--- About this task ---
Here, set down only the lines between the line that contains "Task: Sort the" and the final line of the material, both included, exactly as written. Skip the pictures.

--- Data block ---
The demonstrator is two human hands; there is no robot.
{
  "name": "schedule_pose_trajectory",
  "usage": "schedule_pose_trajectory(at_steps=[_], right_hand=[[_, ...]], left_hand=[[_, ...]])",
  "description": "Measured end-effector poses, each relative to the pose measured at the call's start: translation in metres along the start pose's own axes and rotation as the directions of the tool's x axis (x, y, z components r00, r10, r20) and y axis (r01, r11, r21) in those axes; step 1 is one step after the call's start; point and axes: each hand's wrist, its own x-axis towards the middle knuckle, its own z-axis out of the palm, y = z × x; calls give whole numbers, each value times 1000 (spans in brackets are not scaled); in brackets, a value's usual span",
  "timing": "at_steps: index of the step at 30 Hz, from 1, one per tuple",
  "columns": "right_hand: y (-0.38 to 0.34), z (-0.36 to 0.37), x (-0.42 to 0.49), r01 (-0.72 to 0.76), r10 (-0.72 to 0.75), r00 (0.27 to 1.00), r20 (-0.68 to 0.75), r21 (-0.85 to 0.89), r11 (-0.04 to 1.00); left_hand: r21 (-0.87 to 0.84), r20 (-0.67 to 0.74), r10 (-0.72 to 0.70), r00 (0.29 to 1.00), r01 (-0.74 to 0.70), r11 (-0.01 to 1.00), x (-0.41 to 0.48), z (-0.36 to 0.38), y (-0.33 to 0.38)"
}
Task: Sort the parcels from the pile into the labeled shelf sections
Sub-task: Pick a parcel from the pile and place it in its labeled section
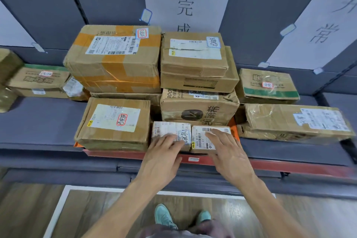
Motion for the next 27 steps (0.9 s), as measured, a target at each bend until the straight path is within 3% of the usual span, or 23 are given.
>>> schedule_pose_trajectory(at_steps=[8, 19, 27], right_hand=[[-3, 7, 4, -33, 38, 992, -123, 43, 999], [47, -27, -52, 75, -63, 993, -100, 122, 990], [122, -53, -135, -85, 96, 992, -85, 127, 988]], left_hand=[[7, 43, -80, 996, 80, 997, -3, -1, 19], [-2, 19, -100, 995, 100, 995, -13, 2, 94], [-29, 74, 25, 997, -23, 999, 2, 27, 177]])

--- Worked solution ---
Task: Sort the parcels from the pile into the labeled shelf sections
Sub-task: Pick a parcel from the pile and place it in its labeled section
Motion for the next 27 steps (0.9 s), as measured, a target at each bend until the straight path is within 3% of the usual span, or 23 are given.
>>> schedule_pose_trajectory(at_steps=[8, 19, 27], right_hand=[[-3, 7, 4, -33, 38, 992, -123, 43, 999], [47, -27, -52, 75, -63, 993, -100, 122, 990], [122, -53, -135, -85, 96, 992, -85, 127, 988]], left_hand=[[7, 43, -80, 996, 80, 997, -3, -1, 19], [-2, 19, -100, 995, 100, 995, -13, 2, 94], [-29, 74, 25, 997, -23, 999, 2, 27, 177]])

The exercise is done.